- REQUIREMENT -
The entries are to be returned exactly, with images left out.

- INPUT DATA -
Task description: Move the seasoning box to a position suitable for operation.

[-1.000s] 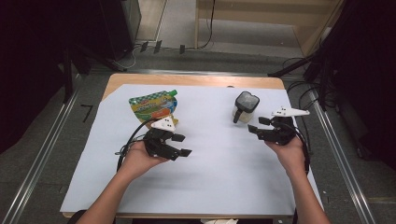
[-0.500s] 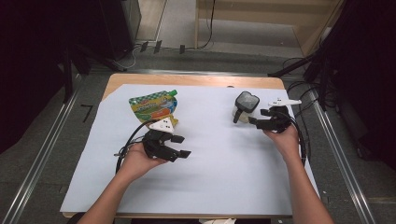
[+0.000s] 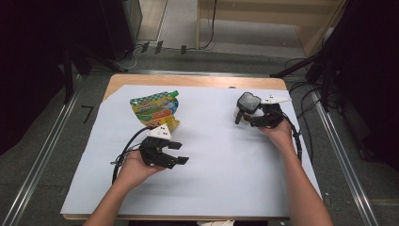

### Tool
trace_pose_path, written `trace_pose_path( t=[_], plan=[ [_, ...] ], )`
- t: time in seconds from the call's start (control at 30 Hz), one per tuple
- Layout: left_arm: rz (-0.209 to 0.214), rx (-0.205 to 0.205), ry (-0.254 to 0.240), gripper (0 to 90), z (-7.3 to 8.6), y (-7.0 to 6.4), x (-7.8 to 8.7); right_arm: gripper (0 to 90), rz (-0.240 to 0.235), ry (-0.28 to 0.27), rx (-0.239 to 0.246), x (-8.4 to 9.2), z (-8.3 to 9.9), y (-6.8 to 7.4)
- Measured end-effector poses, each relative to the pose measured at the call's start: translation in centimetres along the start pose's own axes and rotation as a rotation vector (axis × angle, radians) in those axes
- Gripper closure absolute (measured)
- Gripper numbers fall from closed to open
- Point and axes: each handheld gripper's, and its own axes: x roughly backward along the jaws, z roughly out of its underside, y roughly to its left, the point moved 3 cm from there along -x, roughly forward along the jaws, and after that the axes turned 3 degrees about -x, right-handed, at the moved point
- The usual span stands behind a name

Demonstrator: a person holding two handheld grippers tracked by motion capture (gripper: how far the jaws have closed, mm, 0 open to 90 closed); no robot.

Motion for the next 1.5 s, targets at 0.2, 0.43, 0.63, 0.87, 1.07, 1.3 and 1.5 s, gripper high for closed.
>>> trace_pose_path(
  t=[0.2,0.43,0.63,0.87,1.07,1.3,1.5],
  plan=[
    [-0.003,0.007,0.003,37.2,0.4,-0.3,0.1,10.5,-0.027,-0.026,-0.036,-1.0,-0.3,-0.2],
    [-0.008,0.017,0.0,37.2,0.8,-0.3,0.4,9.9,0.002,-0.042,-0.043,-2.0,-0.5,0.3],
    [-0.013,0.021,-0.005,37.2,0.9,-0.1,0.7,12.6,-0.04,-0.025,-0.091,-1.3,-0.4,0.4],
    [-0.012,0.018,-0.004,37.2,0.9,-0.1,0.7,13.3,-0.025,-0.035,-0.081,-1.3,-0.3,0.8],
    [-0.008,0.023,0.0,37.2,0.9,-0.1,0.6,13.2,0.025,-0.071,-0.056,-2.4,-0.6,1.3],
    [-0.004,0.024,-0.003,37.2,1.0,0.0,0.6,14.4,0.044,-0.087,-0.069,-2.7,-0.7,1.6],
    [-0.007,0.028,-0.002,37.2,1.0,0.1,0.7,14.8,0.045,-0.089,-0.073,-2.7,-0.6,1.7]
  ],
)
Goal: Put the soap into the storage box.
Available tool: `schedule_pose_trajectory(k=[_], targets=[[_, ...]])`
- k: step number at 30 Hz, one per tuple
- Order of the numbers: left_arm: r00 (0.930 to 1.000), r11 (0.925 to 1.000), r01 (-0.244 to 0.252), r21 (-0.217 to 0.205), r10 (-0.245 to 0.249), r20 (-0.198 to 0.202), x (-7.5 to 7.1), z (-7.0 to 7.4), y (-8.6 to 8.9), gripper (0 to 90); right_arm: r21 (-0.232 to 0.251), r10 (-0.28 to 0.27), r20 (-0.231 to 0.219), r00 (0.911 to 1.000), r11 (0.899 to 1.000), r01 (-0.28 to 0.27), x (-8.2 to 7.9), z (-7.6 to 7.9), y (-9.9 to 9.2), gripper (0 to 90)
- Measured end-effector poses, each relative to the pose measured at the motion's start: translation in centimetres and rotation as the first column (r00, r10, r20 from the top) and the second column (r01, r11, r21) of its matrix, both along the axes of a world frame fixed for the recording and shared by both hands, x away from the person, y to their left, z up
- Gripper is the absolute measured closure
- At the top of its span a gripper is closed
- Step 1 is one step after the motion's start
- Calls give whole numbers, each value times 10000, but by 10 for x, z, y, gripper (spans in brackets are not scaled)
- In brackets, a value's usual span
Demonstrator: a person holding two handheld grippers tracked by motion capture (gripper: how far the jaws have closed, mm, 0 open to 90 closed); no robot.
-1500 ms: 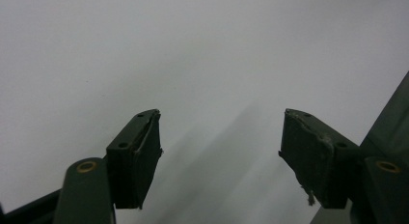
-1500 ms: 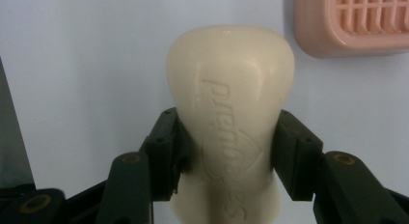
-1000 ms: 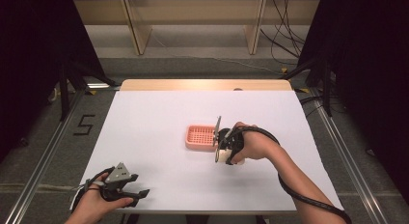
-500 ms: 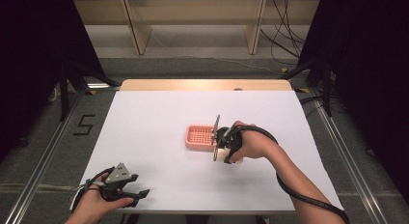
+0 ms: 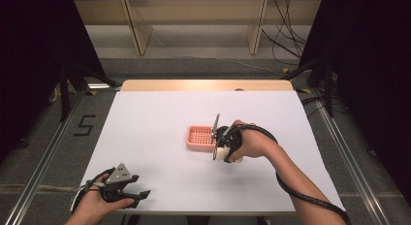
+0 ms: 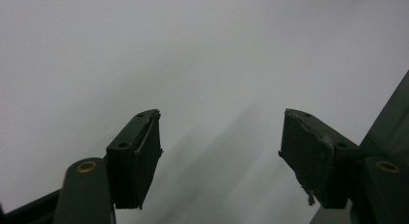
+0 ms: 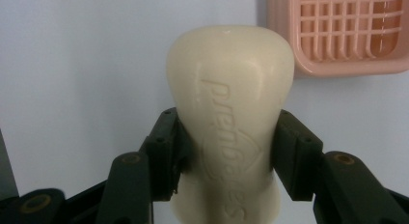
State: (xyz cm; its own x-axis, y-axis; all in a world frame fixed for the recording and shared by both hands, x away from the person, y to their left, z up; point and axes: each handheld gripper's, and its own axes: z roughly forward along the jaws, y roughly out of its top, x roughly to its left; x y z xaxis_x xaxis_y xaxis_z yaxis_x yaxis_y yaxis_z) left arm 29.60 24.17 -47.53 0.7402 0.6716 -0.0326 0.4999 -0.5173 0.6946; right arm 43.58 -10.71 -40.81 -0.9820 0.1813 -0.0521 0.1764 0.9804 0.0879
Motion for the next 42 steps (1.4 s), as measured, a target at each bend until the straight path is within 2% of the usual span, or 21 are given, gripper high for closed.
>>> schedule_pose_trajectory(k=[8,12,15,17,20,21,22,24,25,27,29,30,32,33,34,35,36,37,39,40,42], targets=[[9999,10000,37,82,-37,117,1,0,0,302,118,309,154,9994,9994,-310,4,2,3,505],[9999,10000,38,82,-39,114,1,0,0,302,55,251,170,9995,9997,-252,4,3,3,505],[9999,10000,46,86,-47,114,1,0,0,302,69,-98,86,9999,9999,98,4,4,4,505],[9999,10000,35,76,-36,108,1,0,0,303,98,158,218,9996,9998,-160,6,5,5,505],[9999,10000,4,71,-5,157,1,0,0,303,118,131,254,9996,9998,-134,6,6,6,505],[9999,10000,32,82,-33,152,1,0,0,302,242,505,372,9980,9984,-515,9,5,5,505],[9999,9999,52,93,-53,131,1,0,1,303,97,-36,222,9997,9999,34,6,7,7,505],[9999,10000,42,62,-42,104,1,0,0,302,267,306,255,9992,9992,-313,10,6,6,505],[9999,10000,24,58,-25,132,1,0,0,303,72,-18,216,9998,10000,17,8,7,7,505],[9999,10000,22,54,-23,105,1,0,0,302,202,441,349,9984,9988,-448,11,6,8,505],[9999,10000,44,67,-45,114,1,0,1,302,75,58,297,9995,10000,-60,9,7,9,505],[9999,10000,50,74,-51,122,1,0,1,302,355,561,367,9978,9977,-574,14,5,8,505],[9999,10000,51,72,-52,116,1,0,0,302,103,-47,256,9997,9999,44,10,7,10,505],[9999,10000,51,80,-52,115,1,0,0,302,242,319,353,9989,9992,-328,13,7,9,505],[9999,9999,98,106,-99,127,1,0,1,302,233,379,404,9985,9990,-389,14,6,9,505],[9999,10000,58,75,-59,124,1,0,0,302,173,52,216,9998,9998,-56,12,8,10,505],[9999,9999,100,104,-101,131,1,0,1,303,116,-101,241,9997,9999,98,11,9,11,505],[9999,10000,58,71,-59,125,1,0,0,302,299,390,432,9983,9987,-403,15,7,10,505],[9999,10000,65,76,-66,129,1,0,1,303,221,414,375,9984,9989,-423,15,8,11,505],[9999,9999,75,84,-77,141,1,0,1,303,130,-79,306,9995,9999,75,12,10,12,506],[9999,9999,83,88,-84,148,1,0,1,302,218,234,413,9989,9995,-243,15,10,12,505]])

- EXPECTED ANSWER -
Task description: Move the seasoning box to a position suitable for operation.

[-1.000s] 
[-0.500s] 
[+0.000s] 

### Tool
trace_pose_path, written `trace_pose_path( t=[_], plan=[ [_, ...] ], )`
- t: time in seconds from the call's start (control at 30 Hz), one per tuple
- Layout: left_arm: rz (-0.209 to 0.214), rx (-0.205 to 0.205), ry (-0.254 to 0.240), gripper (0 to 90), z (-7.3 to 8.6), y (-7.0 to 6.4), x (-7.8 to 8.7); right_arm: gripper (0 to 90), rz (-0.240 to 0.235), ry (-0.28 to 0.27), rx (-0.239 to 0.246), x (-8.4 to 9.2), z (-8.3 to 9.9), y (-6.8 to 7.4)
- Measured end-effector poses, each relative to the pose measured at the call's start: translation in centimetres along the start pose's own axes and rotation as a rotation vector (axis × angle, radians) in those axes
- Gripper closure absolute (measured)
- Gripper numbers fall from closed to open
- Point and axes: each handheld gripper's, and its own axes: x roughly backward along the jaws, z roughly out of its underside, y roughly to its left, the point moved 3 cm from there along -x, roughly forward along the jaws, and after that the axes turned 3 degrees about -x, right-handed, at the moved point
- The usual span stands behind a name

Demonstrator: a person holding two handheld grippers tracked by motion capture (gripper: how far the jaws have closed, mm, 0 open to 90 closed); no robot.

Motion for the next 1.5 s, targets at 0.2, 0.43, 0.63, 0.87, 1.07, 1.3 and 1.5 s, gripper high for closed.
>>> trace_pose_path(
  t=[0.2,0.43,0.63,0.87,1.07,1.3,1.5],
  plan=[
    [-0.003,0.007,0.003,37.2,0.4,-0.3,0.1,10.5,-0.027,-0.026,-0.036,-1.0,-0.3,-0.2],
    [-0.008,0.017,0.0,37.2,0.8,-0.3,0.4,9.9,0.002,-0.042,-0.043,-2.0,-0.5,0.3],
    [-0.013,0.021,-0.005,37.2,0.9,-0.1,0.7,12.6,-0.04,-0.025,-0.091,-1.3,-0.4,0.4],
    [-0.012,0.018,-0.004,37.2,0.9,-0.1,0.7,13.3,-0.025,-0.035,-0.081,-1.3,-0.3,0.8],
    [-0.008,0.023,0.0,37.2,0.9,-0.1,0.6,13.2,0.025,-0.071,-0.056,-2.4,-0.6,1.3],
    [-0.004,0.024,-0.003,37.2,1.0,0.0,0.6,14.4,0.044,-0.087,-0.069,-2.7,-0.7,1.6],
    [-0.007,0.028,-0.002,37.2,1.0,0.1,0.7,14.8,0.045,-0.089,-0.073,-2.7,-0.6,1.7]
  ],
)
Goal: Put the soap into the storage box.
Available tool: `schedule_pose_trajectory(k=[_], targets=[[_, ...]])`
- k: step number at 30 Hz, one per tuple
- Order of the numbers: left_arm: r00 (0.930 to 1.000), r11 (0.925 to 1.000), r01 (-0.244 to 0.252), r21 (-0.217 to 0.205), r10 (-0.245 to 0.249), r20 (-0.198 to 0.202), x (-7.5 to 7.1), z (-7.0 to 7.4), y (-8.6 to 8.9), gripper (0 to 90); right_arm: r21 (-0.232 to 0.251), r10 (-0.28 to 0.27), r20 (-0.231 to 0.219), r00 (0.911 to 1.000), r11 (0.899 to 1.000), r01 (-0.28 to 0.27), x (-8.2 to 7.9), z (-7.6 to 7.9), y (-9.9 to 9.2), gripper (0 to 90)
- Measured end-effector poses, each relative to the pose measured at the motion's start: translation in centimetres and rotation as the first column (r00, r10, r20 from the top) and the second column (r01, r11, r21) of its matrix, both along the axes of a world frame fixed for the recording and shared by both hands, x away from the person, y to their left, z up
- Gripper is the absolute measured closure
- At the top of its span a gripper is closed
- Step 1 is one step after the motion's start
- Calls give whole numbers, each value times 10000, but by 10 for x, z, y, gripper (spans in brackets are not scaled)
- In brackets, a value's usual span
Demonstrator: a person holding two handheld grippers tracked by motion capture (gripper: how far the jaws have closed, mm, 0 open to 90 closed); no robot.
-1500 ms: 
-1500 ms: 
-1000 ms: 
-500 ms: 
+0 ms: 
+0 ms: 
+0 ms: 
State: (xyz cm; its own x-axis, y-axis; all in a world frame fixed for the recording and shared by both hands, x away from the person, y to their left, z up; point and axes: each handheld gripper's, and its own axes: z roughly forward along the jaws, y roughly out of its top, x roughly to its left; x y z xaxis_x xaxis_y xaxis_z yaxis_x yaxis_y yaxis_z) left arm 29.60 24.17 -47.53 0.7402 0.6716 -0.0326 0.4999 -0.5173 0.6946; right arm 43.58 -10.71 -40.81 -0.9820 0.1813 -0.0521 0.1764 0.9804 0.0879
Motion for the next 42 steps (1.4 s), as measured, a target at each bend until the straight path is within 2% of the usual span, or 21 are given, gripper high for closed.
>>> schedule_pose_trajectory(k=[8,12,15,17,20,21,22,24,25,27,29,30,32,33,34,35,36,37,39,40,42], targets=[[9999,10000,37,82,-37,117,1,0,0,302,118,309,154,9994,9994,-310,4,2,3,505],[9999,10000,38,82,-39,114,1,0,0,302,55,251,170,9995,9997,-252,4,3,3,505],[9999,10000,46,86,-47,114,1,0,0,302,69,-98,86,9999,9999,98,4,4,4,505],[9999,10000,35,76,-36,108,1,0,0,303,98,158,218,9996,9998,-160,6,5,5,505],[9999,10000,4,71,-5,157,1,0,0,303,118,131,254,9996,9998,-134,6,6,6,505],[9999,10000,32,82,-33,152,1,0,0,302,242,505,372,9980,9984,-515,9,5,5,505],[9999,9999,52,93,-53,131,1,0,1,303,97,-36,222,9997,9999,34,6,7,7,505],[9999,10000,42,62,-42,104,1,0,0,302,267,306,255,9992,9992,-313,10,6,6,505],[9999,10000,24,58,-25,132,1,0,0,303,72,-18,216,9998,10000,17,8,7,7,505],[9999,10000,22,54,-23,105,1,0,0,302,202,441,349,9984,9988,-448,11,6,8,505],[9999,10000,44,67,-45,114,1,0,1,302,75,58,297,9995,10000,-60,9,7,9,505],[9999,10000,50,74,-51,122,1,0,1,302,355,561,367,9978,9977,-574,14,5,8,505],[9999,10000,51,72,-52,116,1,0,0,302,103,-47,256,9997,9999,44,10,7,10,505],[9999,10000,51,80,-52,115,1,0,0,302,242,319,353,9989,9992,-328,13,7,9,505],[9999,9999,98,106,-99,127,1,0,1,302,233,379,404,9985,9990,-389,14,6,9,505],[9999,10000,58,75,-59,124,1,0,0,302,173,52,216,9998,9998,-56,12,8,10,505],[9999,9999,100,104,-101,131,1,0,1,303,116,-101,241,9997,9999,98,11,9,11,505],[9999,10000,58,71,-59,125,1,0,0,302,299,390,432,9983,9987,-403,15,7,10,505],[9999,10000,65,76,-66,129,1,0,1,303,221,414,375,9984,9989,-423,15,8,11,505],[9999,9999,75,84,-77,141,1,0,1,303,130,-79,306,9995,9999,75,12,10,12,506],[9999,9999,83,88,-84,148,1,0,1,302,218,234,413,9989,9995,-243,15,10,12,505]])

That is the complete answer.